Actors
An actor is a concurrent object — it runs as an independent BEAM process with its own mailbox. Actors can hold mutable state and communicate by sending messages. This maps directly to Erlang's gen_server model.
Use Actor subclass: when you need:
- Mutable state shared across calls
- Concurrent access from multiple parts of your program
- Background tasks or services
Use Value subclass: (chapter 10) for plain data with no mutable state.
Defining an actor
Actor subclass: Counter
state: value = 0
// Mutate state with self.slot :=
increment =>
self.value := self.value + 1
// Return the current value (^ for early return; last expression is implicit return)
getValue =>
self.value
// Arguments work just like value class methods:
incrementBy: n =>
self.value := self.value + n
reset =>
self.value := 0
Creating and using actors
spawn creates a new actor process. Unlike new (value classes), actors
run as independent BEAM processes.
TestCase subclass: Ch11Actors
testBasicCounterLifecycle =>
c := Counter spawn
self assert: c getValue equals: 0
c increment
self assert: c getValue equals: 1
c increment
c increment
self assert: c getValue equals: 3
testIncrementBy =>
c := Counter spawn
c incrementBy: 10
self assert: c getValue equals: 10
c incrementBy: 5
self assert: c getValue equals: 15
testReset =>
c := Counter spawn
c increment
c increment
c increment
self assert: c getValue equals: 3
c reset
self assert: c getValue equals: 0
testSpawnWithInitialState =>
// spawnWith: lets you set initial slot values:
c := Counter spawnWith: #{#value => 100}
self assert: c getValue equals: 100
c increment
self assert: c getValue equals: 101
Call vs cast: synchronous and asynchronous sends
By default, sending a message to an actor is synchronous — the sender
blocks until the actor processes the message and returns a result. This is
a call (maps to gen_server:call).
For fire-and-forget messages, append ! to the send. This is a cast —
the sender continues immediately without waiting. The cast always returns
nil to the caller. (Maps to gen_server:cast.)
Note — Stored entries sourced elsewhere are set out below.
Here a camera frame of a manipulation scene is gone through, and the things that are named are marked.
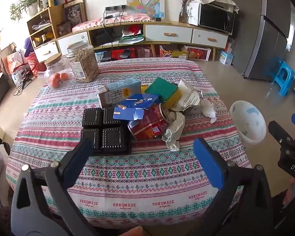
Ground pink patterned cloth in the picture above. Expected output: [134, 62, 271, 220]
[72, 13, 155, 33]

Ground blue plastic stool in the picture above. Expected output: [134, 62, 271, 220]
[273, 60, 295, 97]

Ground wooden shelf unit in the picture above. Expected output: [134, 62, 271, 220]
[27, 4, 64, 50]

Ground patterned striped tablecloth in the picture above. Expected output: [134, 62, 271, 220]
[5, 58, 251, 229]

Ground green potted plant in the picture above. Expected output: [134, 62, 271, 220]
[10, 0, 52, 22]

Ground clear snack jar metal lid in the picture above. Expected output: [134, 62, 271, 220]
[66, 41, 100, 83]

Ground colourful map board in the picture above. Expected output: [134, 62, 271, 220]
[126, 0, 166, 20]

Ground white plastic basin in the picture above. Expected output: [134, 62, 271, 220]
[229, 100, 267, 146]

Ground red metal can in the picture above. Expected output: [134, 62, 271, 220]
[128, 103, 174, 140]

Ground green and yellow sponge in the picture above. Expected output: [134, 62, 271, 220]
[145, 77, 182, 104]

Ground glass vase with twigs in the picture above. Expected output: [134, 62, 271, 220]
[178, 0, 199, 24]

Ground clear storage box red contents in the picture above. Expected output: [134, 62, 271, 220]
[187, 45, 212, 61]

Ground person's right hand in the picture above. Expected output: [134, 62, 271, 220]
[283, 178, 295, 206]

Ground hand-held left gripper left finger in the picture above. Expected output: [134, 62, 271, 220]
[11, 138, 99, 236]

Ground blue cardboard snack box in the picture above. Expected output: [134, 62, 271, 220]
[113, 93, 160, 121]

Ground clear plastic wrapper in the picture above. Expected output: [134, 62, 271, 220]
[162, 112, 186, 151]

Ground person's left hand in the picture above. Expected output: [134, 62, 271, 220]
[122, 226, 143, 236]

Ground white printed paper wrapper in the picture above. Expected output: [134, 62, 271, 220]
[172, 79, 202, 112]

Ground long wooden TV cabinet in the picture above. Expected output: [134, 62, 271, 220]
[34, 20, 230, 63]

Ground glass jar with wooden lid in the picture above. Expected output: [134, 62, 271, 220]
[44, 53, 74, 89]

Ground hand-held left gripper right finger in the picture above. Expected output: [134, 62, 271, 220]
[193, 138, 276, 236]

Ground blue and white box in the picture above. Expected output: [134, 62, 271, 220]
[218, 49, 234, 65]

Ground grey-blue milk carton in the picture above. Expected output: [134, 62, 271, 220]
[96, 78, 142, 109]

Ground framed cat picture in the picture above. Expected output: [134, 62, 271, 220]
[62, 0, 87, 27]

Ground black microwave oven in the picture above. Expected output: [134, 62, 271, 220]
[188, 2, 236, 35]

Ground yellow cardboard box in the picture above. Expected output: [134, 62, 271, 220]
[160, 45, 188, 60]

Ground white power strip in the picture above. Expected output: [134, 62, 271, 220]
[105, 5, 128, 15]

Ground white crumpled tissue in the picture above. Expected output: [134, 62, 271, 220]
[200, 98, 218, 124]

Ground grey refrigerator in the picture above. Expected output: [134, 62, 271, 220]
[231, 0, 295, 81]

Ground black plastic compartment tray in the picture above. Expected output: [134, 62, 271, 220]
[80, 107, 132, 156]

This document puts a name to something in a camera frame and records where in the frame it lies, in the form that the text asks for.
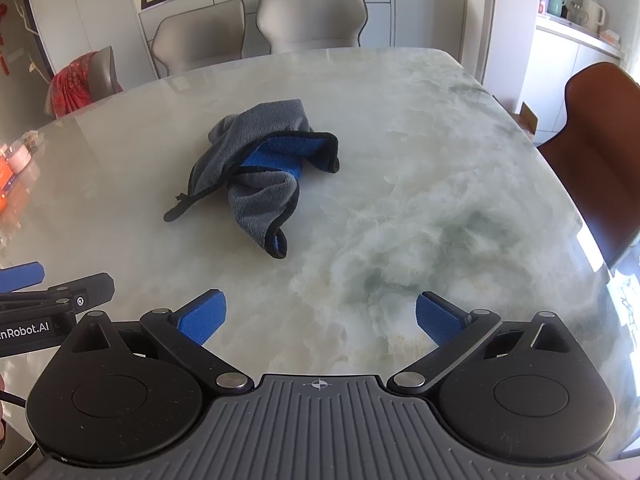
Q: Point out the orange packet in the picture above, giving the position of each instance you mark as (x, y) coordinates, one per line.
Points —
(6, 177)

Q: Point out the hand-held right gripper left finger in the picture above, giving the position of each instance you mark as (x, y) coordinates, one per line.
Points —
(202, 317)

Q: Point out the orange box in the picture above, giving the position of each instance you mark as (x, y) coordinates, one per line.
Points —
(610, 37)

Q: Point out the red hanging ornament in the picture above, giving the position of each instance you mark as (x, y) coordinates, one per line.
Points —
(4, 35)

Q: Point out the brown leather chair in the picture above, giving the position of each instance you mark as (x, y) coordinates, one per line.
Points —
(600, 135)

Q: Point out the grey and blue towel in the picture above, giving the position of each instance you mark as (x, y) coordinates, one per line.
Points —
(260, 180)

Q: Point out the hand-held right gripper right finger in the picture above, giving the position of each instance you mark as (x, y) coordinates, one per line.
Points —
(434, 316)

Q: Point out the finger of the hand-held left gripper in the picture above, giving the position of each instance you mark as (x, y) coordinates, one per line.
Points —
(85, 292)
(22, 276)

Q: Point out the white counter cabinet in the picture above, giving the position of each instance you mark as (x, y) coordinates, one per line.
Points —
(560, 70)

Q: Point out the beige dining chair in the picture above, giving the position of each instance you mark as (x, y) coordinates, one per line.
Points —
(200, 40)
(310, 17)
(107, 72)

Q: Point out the white jug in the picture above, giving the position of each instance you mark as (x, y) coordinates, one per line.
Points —
(592, 14)

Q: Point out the cardboard box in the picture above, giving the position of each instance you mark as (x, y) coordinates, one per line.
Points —
(529, 119)

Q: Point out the pink jar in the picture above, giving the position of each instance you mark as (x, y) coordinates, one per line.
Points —
(20, 160)

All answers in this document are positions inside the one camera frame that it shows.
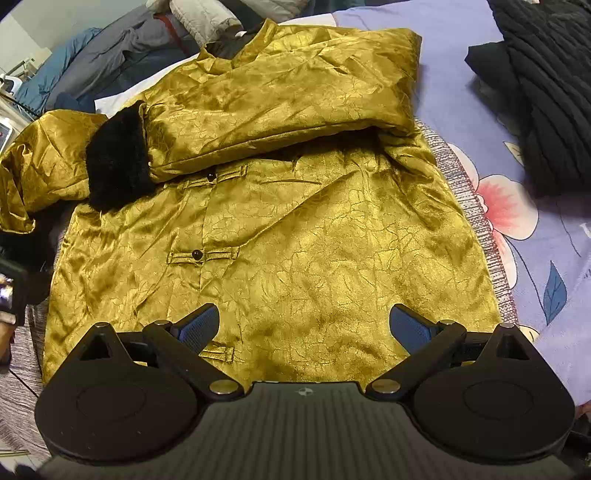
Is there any grey garment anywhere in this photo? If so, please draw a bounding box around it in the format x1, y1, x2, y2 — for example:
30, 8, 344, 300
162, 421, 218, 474
44, 4, 205, 112

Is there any mauve striped blanket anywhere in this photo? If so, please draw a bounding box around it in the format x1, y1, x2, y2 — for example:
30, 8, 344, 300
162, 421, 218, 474
0, 119, 519, 463

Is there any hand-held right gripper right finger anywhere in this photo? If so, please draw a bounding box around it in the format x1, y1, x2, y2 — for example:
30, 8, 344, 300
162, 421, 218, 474
365, 303, 537, 400

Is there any white appliance with knobs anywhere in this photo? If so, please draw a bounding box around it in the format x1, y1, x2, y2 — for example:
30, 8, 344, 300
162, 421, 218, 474
0, 74, 31, 154

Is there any black knitted garment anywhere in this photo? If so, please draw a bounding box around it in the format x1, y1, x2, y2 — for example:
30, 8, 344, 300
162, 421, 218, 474
464, 0, 591, 200

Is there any grey quilted comforter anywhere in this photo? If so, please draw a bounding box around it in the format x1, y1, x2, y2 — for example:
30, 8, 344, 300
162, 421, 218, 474
167, 0, 246, 48

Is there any golden satin padded jacket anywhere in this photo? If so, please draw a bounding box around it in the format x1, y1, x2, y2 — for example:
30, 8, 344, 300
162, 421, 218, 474
0, 21, 507, 387

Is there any lavender floral bed sheet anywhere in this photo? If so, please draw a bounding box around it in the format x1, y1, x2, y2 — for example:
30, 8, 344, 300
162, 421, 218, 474
332, 0, 591, 409

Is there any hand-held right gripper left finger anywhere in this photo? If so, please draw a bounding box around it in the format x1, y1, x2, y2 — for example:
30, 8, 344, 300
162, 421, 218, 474
78, 303, 246, 400

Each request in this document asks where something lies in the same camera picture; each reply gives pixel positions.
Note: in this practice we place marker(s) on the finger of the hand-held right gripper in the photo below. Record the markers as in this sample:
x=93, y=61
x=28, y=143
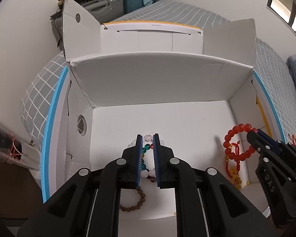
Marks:
x=267, y=138
x=254, y=140

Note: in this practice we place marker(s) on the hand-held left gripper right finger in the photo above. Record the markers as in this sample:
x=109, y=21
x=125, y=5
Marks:
x=156, y=163

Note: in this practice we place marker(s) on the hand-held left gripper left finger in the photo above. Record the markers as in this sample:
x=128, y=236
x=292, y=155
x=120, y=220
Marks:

TestCase subclass: Ch11CastSend
testCastSendIncrements =>
c := Counter spawn
c increment!
// Sync barrier: getValue forces cast to be processed first
self assert: c getValue equals: 1
testMultipleCastSends =>
c := Counter spawn
c increment!
c increment!
c increment!
self assert: c getValue equals: 3
testSyncCallReturnsValue =>
c := Counter spawn
c increment
self assert: c getValue equals: 1
When to use cast (!):
- Logging, metrics, or notifications where you don't need the result
- Breaking potential deadlock cycles (see below)
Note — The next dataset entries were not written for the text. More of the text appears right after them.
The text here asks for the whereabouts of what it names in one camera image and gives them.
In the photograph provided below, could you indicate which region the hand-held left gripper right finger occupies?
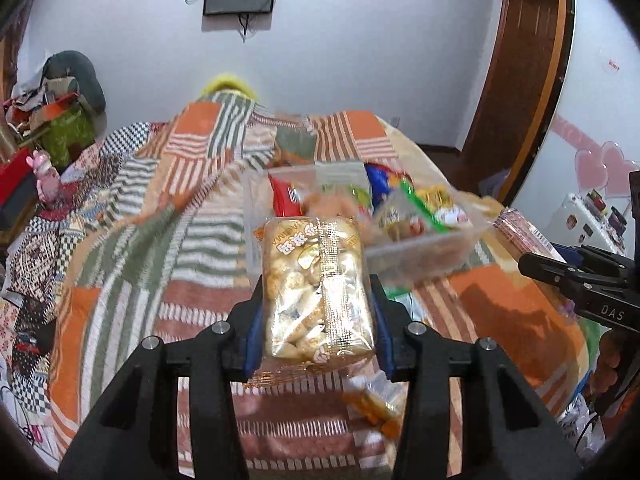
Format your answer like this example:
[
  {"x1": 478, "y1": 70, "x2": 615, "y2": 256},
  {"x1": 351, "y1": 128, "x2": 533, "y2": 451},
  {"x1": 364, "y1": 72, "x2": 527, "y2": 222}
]
[{"x1": 367, "y1": 272, "x2": 584, "y2": 480}]

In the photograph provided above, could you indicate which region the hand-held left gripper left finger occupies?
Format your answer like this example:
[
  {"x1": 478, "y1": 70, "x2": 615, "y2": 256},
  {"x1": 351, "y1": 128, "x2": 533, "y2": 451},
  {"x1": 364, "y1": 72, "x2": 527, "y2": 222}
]
[{"x1": 57, "y1": 272, "x2": 266, "y2": 480}]

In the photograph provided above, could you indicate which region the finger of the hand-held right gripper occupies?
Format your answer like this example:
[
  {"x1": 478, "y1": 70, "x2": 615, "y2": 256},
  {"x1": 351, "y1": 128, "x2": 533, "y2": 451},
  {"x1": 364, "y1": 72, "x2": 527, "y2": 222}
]
[
  {"x1": 565, "y1": 245, "x2": 640, "y2": 288},
  {"x1": 517, "y1": 252, "x2": 632, "y2": 306}
]

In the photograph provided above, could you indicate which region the pink striped biscuit packet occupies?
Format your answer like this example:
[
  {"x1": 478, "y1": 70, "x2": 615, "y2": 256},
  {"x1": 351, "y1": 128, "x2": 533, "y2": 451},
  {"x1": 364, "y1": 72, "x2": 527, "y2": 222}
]
[{"x1": 492, "y1": 208, "x2": 569, "y2": 264}]

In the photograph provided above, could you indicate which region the beige cracker packet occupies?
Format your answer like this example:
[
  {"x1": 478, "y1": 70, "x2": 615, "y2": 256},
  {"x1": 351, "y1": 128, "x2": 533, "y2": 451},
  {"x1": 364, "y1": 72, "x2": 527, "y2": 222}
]
[{"x1": 251, "y1": 215, "x2": 377, "y2": 387}]

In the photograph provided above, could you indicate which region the clear plastic container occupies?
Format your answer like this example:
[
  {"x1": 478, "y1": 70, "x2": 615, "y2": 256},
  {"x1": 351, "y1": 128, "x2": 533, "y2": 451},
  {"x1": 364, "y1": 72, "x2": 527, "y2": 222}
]
[{"x1": 242, "y1": 160, "x2": 494, "y2": 287}]

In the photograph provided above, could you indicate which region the small yellow snack packet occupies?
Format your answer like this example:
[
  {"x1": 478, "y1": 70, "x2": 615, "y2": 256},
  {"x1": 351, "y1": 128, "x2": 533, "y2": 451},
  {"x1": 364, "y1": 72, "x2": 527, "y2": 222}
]
[{"x1": 415, "y1": 185, "x2": 474, "y2": 231}]

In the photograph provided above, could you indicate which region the green-edged clear snack packet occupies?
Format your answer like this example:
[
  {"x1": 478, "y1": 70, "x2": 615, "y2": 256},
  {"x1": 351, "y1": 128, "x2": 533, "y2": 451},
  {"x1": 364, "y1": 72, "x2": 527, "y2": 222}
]
[{"x1": 375, "y1": 180, "x2": 452, "y2": 247}]

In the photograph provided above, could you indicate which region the red green snack bag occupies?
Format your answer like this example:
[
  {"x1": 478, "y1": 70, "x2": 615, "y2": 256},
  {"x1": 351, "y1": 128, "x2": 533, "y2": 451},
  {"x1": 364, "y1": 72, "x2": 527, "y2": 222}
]
[{"x1": 268, "y1": 169, "x2": 307, "y2": 216}]

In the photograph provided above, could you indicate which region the blue white snack packet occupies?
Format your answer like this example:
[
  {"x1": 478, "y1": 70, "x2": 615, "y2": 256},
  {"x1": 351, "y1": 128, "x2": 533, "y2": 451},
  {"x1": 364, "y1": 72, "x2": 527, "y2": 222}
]
[{"x1": 364, "y1": 162, "x2": 404, "y2": 211}]

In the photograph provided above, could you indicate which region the person's right hand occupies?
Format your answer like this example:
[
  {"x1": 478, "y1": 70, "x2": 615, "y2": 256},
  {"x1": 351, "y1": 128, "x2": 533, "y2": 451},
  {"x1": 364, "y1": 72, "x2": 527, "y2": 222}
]
[{"x1": 594, "y1": 329, "x2": 629, "y2": 417}]

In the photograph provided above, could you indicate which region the white box with stickers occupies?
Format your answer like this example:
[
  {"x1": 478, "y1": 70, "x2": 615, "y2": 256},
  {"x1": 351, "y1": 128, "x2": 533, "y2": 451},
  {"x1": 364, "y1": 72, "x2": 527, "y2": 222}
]
[{"x1": 550, "y1": 187, "x2": 634, "y2": 257}]

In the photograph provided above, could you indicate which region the striped patchwork blanket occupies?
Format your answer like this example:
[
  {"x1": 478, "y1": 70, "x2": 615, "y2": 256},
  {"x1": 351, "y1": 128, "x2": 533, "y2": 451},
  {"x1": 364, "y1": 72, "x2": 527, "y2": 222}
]
[{"x1": 47, "y1": 90, "x2": 596, "y2": 480}]

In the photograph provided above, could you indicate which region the pale orange snack packet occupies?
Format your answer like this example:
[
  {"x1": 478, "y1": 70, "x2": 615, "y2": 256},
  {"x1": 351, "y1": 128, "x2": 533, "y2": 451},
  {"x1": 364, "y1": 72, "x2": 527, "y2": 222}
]
[{"x1": 302, "y1": 190, "x2": 374, "y2": 222}]

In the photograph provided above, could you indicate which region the white heart-print sliding door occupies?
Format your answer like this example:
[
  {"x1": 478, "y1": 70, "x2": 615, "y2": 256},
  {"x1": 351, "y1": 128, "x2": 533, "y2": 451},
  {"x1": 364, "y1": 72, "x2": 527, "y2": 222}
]
[{"x1": 500, "y1": 0, "x2": 640, "y2": 261}]

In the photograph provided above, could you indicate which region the clear greenish snack packet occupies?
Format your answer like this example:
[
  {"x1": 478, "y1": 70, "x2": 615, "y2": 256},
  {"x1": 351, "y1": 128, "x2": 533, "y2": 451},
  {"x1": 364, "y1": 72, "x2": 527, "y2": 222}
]
[{"x1": 272, "y1": 125, "x2": 319, "y2": 169}]

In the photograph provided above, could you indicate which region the brown wooden door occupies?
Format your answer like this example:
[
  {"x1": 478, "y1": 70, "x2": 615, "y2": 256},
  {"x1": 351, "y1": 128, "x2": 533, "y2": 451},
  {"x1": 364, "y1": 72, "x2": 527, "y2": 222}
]
[{"x1": 457, "y1": 0, "x2": 574, "y2": 197}]

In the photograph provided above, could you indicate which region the checked patchwork quilt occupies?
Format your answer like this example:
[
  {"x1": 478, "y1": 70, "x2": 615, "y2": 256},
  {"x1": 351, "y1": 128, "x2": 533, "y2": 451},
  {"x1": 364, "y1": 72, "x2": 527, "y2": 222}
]
[{"x1": 0, "y1": 120, "x2": 176, "y2": 456}]

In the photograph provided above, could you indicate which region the yellow curved object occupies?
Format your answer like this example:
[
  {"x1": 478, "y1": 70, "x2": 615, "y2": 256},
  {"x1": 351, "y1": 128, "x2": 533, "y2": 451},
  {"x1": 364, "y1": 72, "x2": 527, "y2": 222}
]
[{"x1": 200, "y1": 74, "x2": 259, "y2": 102}]

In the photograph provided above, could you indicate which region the pink plush toy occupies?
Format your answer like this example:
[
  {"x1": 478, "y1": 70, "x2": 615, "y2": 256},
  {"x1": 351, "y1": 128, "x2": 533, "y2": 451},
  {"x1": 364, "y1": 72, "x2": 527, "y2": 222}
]
[{"x1": 27, "y1": 150, "x2": 62, "y2": 204}]

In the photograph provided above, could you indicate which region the dark box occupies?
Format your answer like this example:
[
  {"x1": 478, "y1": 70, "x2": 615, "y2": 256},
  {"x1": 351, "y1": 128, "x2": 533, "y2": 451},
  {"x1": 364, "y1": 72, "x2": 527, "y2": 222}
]
[{"x1": 0, "y1": 180, "x2": 42, "y2": 227}]

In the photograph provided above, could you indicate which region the green patterned bag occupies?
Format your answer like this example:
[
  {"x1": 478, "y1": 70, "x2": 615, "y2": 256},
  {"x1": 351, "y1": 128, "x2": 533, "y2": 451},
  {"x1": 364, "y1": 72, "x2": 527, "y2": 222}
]
[{"x1": 42, "y1": 105, "x2": 97, "y2": 169}]

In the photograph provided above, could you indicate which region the red box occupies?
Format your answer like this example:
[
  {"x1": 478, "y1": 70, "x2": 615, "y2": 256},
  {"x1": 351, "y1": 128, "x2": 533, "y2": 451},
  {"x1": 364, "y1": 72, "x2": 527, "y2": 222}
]
[{"x1": 0, "y1": 147, "x2": 37, "y2": 207}]

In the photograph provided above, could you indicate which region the grey cushion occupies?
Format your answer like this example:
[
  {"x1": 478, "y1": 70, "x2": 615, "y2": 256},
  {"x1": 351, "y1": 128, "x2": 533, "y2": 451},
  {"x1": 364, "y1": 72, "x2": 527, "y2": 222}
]
[{"x1": 42, "y1": 50, "x2": 107, "y2": 112}]

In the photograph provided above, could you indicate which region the pile of clutter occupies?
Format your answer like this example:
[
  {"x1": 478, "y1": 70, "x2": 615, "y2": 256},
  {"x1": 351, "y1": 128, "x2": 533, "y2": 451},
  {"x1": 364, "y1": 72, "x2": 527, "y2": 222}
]
[{"x1": 4, "y1": 74, "x2": 86, "y2": 136}]

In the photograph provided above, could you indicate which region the striped brown curtain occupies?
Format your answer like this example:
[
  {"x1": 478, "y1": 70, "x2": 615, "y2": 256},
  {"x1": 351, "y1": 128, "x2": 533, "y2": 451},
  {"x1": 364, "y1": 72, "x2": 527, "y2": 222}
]
[{"x1": 0, "y1": 0, "x2": 37, "y2": 111}]
- Improving throughput when ordering is handled by a later sync barrier
When to use call (default):
- You need the return value
- You need to know the operation succeeded before continuing
Actor lifecycle
The initialize method
If your actor needs setup beyond default state values, define initialize.
In the REPL, it runs automatically after spawn. In compiled code (including
BUnit tests), call it explicitly after spawn.
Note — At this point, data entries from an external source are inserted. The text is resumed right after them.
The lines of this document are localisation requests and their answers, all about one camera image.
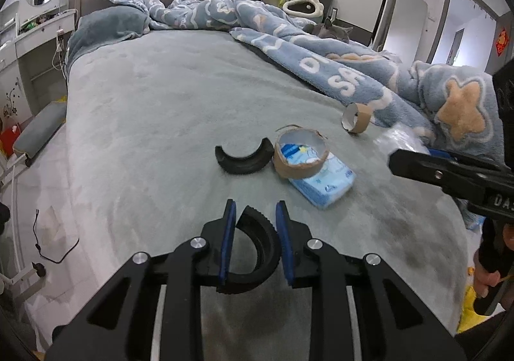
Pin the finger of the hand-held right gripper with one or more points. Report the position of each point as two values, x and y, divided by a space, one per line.
443 154
433 174

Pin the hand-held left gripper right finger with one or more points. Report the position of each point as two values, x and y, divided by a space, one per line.
283 244

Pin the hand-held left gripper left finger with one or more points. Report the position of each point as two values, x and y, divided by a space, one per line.
227 240

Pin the clear plastic bag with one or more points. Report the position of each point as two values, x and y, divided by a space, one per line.
405 140

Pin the blue tissue packet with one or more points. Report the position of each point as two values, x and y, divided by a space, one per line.
325 184

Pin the wide cardboard tape core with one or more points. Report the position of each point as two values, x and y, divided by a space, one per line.
299 166

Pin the narrow cardboard tape core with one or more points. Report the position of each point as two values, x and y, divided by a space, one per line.
355 118

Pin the person's right hand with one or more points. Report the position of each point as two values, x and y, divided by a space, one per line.
482 284

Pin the yellow plastic bag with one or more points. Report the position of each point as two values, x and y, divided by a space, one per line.
60 100
472 304

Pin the blue printed fleece blanket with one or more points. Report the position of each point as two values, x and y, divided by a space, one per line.
361 71

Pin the red door decoration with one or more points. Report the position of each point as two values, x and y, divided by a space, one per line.
502 43

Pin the white room door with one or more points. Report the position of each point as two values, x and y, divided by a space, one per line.
405 23

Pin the person's dark fleece clothing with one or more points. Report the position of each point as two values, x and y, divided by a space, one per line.
494 339

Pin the grey upholstered bed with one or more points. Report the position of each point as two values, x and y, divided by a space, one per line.
160 104

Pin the grey cat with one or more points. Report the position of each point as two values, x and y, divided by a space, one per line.
331 29

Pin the cream cat bed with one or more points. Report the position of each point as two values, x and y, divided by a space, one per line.
301 7

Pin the white clothes rack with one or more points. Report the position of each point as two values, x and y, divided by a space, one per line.
12 224

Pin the grey floor cushion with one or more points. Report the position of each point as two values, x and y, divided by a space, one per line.
40 132

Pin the red box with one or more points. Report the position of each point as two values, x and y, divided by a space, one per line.
9 140

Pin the grey-blue pillow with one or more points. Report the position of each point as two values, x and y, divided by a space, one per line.
108 29

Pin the white power strip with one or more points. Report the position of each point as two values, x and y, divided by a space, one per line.
60 39

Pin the white dressing table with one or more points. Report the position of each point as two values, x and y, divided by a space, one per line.
28 51
Actor subclass: StackActor
state: items = nil
initialize =>
self.items := #[]
push: item =>
self.items := self.items add: item
size => self.items size
Usage in the REPL:
s := StackActor spawn // initialize runs automatically
s size // => 0
s push: "a"
s size // => 1
In BUnit tests, call initialize explicitly (see the Stack example in
chapter 13).
Stopping actors
testIsAlive =>
c := Counter spawn
self assert: c isAlive
c stop
self deny: c isAlive
testStopIsIdempotent =>
c := Counter spawn
self assert: (c stop) equals: #ok
self assert: (c stop) equals: #ok // second stop is a no-op
testSendingToStoppedActorRaisesError =>
c := Counter spawn
c stop
self should: [c increment] raise: #actor_dead
Lifecycle methods:
| Method | Effect |
|---|---|
spawn | Create actor process with default state |
spawnWith: | Create with initial slot values |
initialize | Called after spawn (override for setup) |
isAlive | Check if actor process is running |
stop | Graceful shutdown (idempotent) |
Deadlock prevention
A deadlock occurs when two actors call each other synchronously at the
same time — each waits for the other's reply, and neither can proceed.
Beamtalk detects this as a #timeout error after 5 seconds.
Prevention strategies:
- Use cast (
!) for one direction in cyclic relationships:
// A calls B synchronously, B notifies A asynchronously:
actorA doWork // sync call to B inside
actorB notify: event! // cast back — no deadlock
-
Self-sends are always safe — they bypass gen_server entirely. An actor calling its own methods within a method body dispatches directly, not through the mailbox.
-
Avoid circular sync call patterns. If A calls B and B calls A, restructure so one direction uses cast.
A richer example: a bank account
Actor subclass: BankAccount
state: balance = 0
state: owner = ""
deposit: amount =>
amount > 0
ifFalse: [^self error: "Amount must be positive"]
self.balance := self.balance + amount
withdraw: amount =>
amount > self.balance
ifTrue: [^self error: "Insufficient funds"]
self.balance := self.balance - amount
getBalance => self.balance
getOwner => self.owner
TestCase subclass: Ch11BankAccount
testDepositAndWithdraw =>
account := BankAccount spawnWith: #{#owner => "Alice"}
account deposit: 100
account deposit: 50
self assert: account getBalance equals: 150
account withdraw: 30
self assert: account getBalance equals: 120
testOwner =>
account := BankAccount spawnWith: #{#owner => "Bob"}
self assert: account getOwner equals: "Bob"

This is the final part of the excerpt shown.